Unlocking the potential of proton conductivity in guanidinium-based ionic covalent organic nanosheets (iCONs) through pore interior functionalization

Recently, scientists have been exploring the incorporation of proton carriers such as water and phosphoric acid (PA) into the pores and channels of porous materials to enhance proton conduction performance. Ionic covalent organic nanosheets (iCONs) have been identified as promising functional materials due to their inbuilt ionic interfaces, which can facilitate strong interaction with counter ions present inside the pore structure and thus shorten ion transport pathways. However, there is a lack of research related to proton conductivity in iCONs loaded with PA. To address this, we prepared three functionalized guanidinium-based iCONs using a solvothermal condensation reaction between guanidinium amine (TG) and functionalized terephthaldehyde (Da, Dha, and Dma). PA was also incorporated into the iCON structure via ex situ loading to observe its effects on proton conduction performance. The results showed that both the iCONs and PA-iCONs were highly stable in water, organic solvents, acidic and basic media. Amongst these PA-iCONs, one with hydroxyl-functionalization (PA-DhaTG) displayed high proton conductivity at 90 degrees C and 95% relative humidity due to a Grotthuss mechanism for protons. These functionalized guanidinium-based iCONs could prove useful for applications in energy conversion devices.

Automated summary

Recently, scientists have been investigating the use of proton carriers like water and phosphoric acid (PA) in porous materials to improve proton conduction performance.

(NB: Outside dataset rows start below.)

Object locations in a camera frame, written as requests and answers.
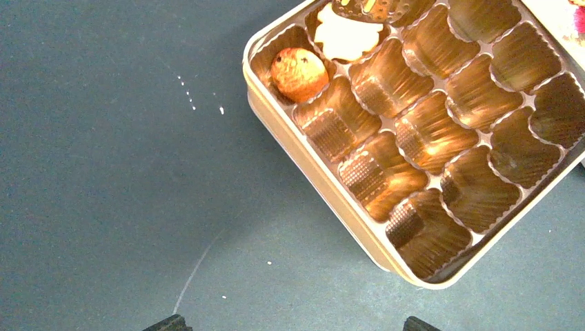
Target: white scratch
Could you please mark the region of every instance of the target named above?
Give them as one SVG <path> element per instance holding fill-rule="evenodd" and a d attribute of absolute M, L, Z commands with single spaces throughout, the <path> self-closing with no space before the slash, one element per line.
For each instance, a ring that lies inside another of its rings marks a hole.
<path fill-rule="evenodd" d="M 195 273 L 197 272 L 197 269 L 199 269 L 199 266 L 201 265 L 201 262 L 203 262 L 203 259 L 205 259 L 205 256 L 207 255 L 207 253 L 211 249 L 211 246 L 213 246 L 213 244 L 215 243 L 215 241 L 217 241 L 219 239 L 219 236 L 221 236 L 221 234 L 224 233 L 225 230 L 226 229 L 223 229 L 222 231 L 219 232 L 219 234 L 217 234 L 217 236 L 215 236 L 215 238 L 211 241 L 211 243 L 203 251 L 203 254 L 199 258 L 199 260 L 197 260 L 197 263 L 195 264 L 195 268 L 193 268 L 193 271 L 191 272 L 191 275 L 187 279 L 187 282 L 185 283 L 185 286 L 183 287 L 183 290 L 181 291 L 181 294 L 179 294 L 179 299 L 177 300 L 177 303 L 175 304 L 175 308 L 172 310 L 172 314 L 173 315 L 177 313 L 177 309 L 179 309 L 179 304 L 181 304 L 181 300 L 183 300 L 183 295 L 185 295 L 185 291 L 187 290 L 187 288 L 189 287 L 189 284 L 193 280 L 193 277 L 195 276 Z"/>

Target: gray tabletop
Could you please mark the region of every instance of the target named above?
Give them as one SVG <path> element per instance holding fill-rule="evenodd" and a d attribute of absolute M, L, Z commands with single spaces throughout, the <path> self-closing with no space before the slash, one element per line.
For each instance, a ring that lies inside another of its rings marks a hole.
<path fill-rule="evenodd" d="M 246 99 L 247 40 L 296 4 L 4 2 L 0 329 L 138 331 L 179 297 L 196 330 L 585 325 L 582 167 L 447 290 L 368 259 Z"/>

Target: rectangular box
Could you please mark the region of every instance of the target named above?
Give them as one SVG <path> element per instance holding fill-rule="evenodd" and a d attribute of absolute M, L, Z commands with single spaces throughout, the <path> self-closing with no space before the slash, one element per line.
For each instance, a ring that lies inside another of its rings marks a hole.
<path fill-rule="evenodd" d="M 312 39 L 327 3 L 305 1 L 250 39 L 250 106 L 380 268 L 447 288 L 585 157 L 584 72 L 519 1 L 419 1 L 413 21 L 386 24 L 360 60 L 329 61 Z M 445 24 L 446 35 L 429 37 Z M 451 58 L 422 56 L 455 46 Z M 309 49 L 333 71 L 307 103 L 271 82 L 272 58 L 284 47 Z M 388 66 L 408 74 L 390 77 Z M 421 87 L 425 78 L 430 88 Z M 380 99 L 409 79 L 421 83 Z M 379 118 L 369 124 L 375 133 L 335 140 L 354 130 L 348 112 Z"/>

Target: cookie with holes
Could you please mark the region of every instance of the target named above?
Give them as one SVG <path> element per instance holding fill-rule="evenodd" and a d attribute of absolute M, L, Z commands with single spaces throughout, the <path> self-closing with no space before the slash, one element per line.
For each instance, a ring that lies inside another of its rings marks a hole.
<path fill-rule="evenodd" d="M 281 50 L 270 68 L 278 91 L 296 103 L 303 103 L 319 93 L 329 76 L 323 61 L 304 48 Z"/>

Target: black object
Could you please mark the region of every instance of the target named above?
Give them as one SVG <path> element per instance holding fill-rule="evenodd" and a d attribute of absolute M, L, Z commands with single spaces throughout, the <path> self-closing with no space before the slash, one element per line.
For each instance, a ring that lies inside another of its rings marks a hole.
<path fill-rule="evenodd" d="M 187 326 L 185 319 L 181 315 L 174 314 L 143 331 L 193 331 L 193 328 Z"/>
<path fill-rule="evenodd" d="M 406 319 L 402 331 L 441 331 L 427 322 L 411 316 Z"/>

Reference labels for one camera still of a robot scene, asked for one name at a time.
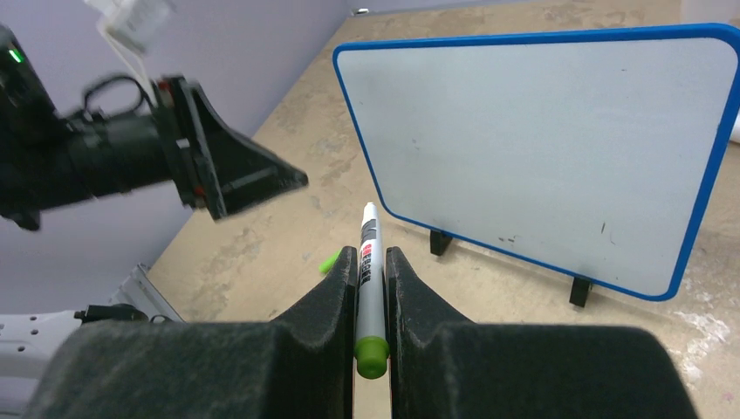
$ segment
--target tabletop
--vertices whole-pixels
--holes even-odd
[[[319,264],[358,246],[362,209],[378,201],[332,67],[343,42],[674,24],[680,0],[556,0],[349,18],[263,124],[255,141],[310,178],[307,189],[214,223],[195,213],[149,278],[187,321],[268,320],[321,279]],[[638,326],[670,352],[702,417],[740,416],[740,147],[730,144],[678,295],[650,303],[594,288],[568,303],[571,280],[453,242],[440,258],[428,231],[381,213],[383,241],[474,321]],[[355,381],[355,415],[389,417],[386,379]]]

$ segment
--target white marker
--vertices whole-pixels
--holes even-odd
[[[357,372],[373,380],[386,373],[390,354],[386,340],[383,243],[380,239],[378,209],[373,203],[367,203],[365,206],[360,242],[354,357],[357,359]]]

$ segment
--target blue whiteboard frame
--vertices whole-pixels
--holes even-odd
[[[727,149],[728,142],[730,141],[730,133],[732,127],[735,124],[737,117],[738,108],[740,108],[740,30],[727,24],[683,24],[683,25],[670,25],[670,26],[652,26],[642,28],[619,28],[619,29],[606,29],[606,30],[592,30],[592,31],[561,31],[561,32],[541,32],[541,33],[522,33],[512,35],[484,35],[474,37],[461,37],[461,38],[429,38],[429,39],[402,39],[402,40],[389,40],[389,41],[367,41],[367,42],[352,42],[341,44],[334,49],[333,63],[334,71],[337,73],[339,79],[339,85],[341,86],[342,93],[344,94],[347,108],[352,116],[352,122],[354,129],[357,132],[357,136],[360,139],[360,145],[362,146],[362,153],[365,155],[367,166],[370,168],[370,175],[373,177],[373,183],[375,189],[378,191],[378,197],[380,198],[380,204],[383,208],[395,218],[402,221],[416,224],[425,229],[439,230],[444,234],[464,240],[468,243],[472,243],[481,246],[486,249],[498,251],[508,256],[524,260],[526,262],[543,266],[544,268],[551,269],[560,273],[564,273],[569,276],[578,276],[580,274],[569,271],[567,269],[559,268],[557,266],[547,264],[536,259],[528,258],[526,256],[519,255],[512,251],[498,248],[491,244],[485,244],[476,240],[457,235],[451,231],[441,230],[433,225],[427,225],[410,218],[399,216],[395,214],[391,209],[388,208],[385,201],[383,200],[383,194],[378,185],[378,180],[375,177],[375,171],[373,164],[370,162],[370,157],[367,154],[365,142],[362,139],[362,133],[360,127],[357,125],[357,119],[354,116],[352,108],[352,101],[350,101],[347,95],[345,84],[342,79],[341,71],[337,63],[337,58],[340,53],[344,51],[357,51],[357,50],[384,50],[384,49],[399,49],[399,48],[435,48],[441,46],[481,46],[481,45],[530,45],[530,44],[562,44],[562,43],[585,43],[585,42],[613,42],[613,41],[637,41],[637,40],[656,40],[656,39],[684,39],[684,38],[715,38],[723,41],[727,45],[731,46],[735,50],[735,54],[738,55],[738,67],[735,72],[735,78],[732,81],[732,87],[730,88],[727,103],[724,107],[722,119],[719,127],[717,128],[717,134],[715,137],[714,145],[712,146],[707,161],[707,168],[704,171],[702,182],[699,187],[699,192],[696,195],[694,202],[694,208],[689,218],[689,223],[686,229],[686,235],[683,238],[681,249],[679,250],[678,258],[674,268],[673,275],[671,277],[670,285],[668,290],[662,295],[644,295],[638,292],[621,288],[614,284],[600,281],[596,278],[591,279],[594,284],[610,288],[618,292],[623,292],[627,295],[637,297],[639,299],[645,299],[648,301],[665,301],[672,299],[678,292],[683,273],[686,270],[686,265],[689,262],[689,256],[691,255],[691,249],[694,246],[696,240],[696,234],[699,232],[699,226],[702,223],[704,212],[707,209],[707,203],[709,202],[709,196],[711,195],[712,188],[719,172],[720,164],[724,157],[725,150]]]

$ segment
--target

Ionic covalent organic nanosheets (iCONs) have been found to be promising due to their ionic interfaces which promote interaction and shorten ion transport pathways. However, there is a lack of research on proton conductivity in PA-loaded iCONs. In this study, functionalized guanidinium-based iCONs were prepared and PA was loaded ex situ to observe its effects on proton conduction. The results showed that one of the functionalized iCONs exhibited high proton conductivity, making it potentially useful for energy conversion devices.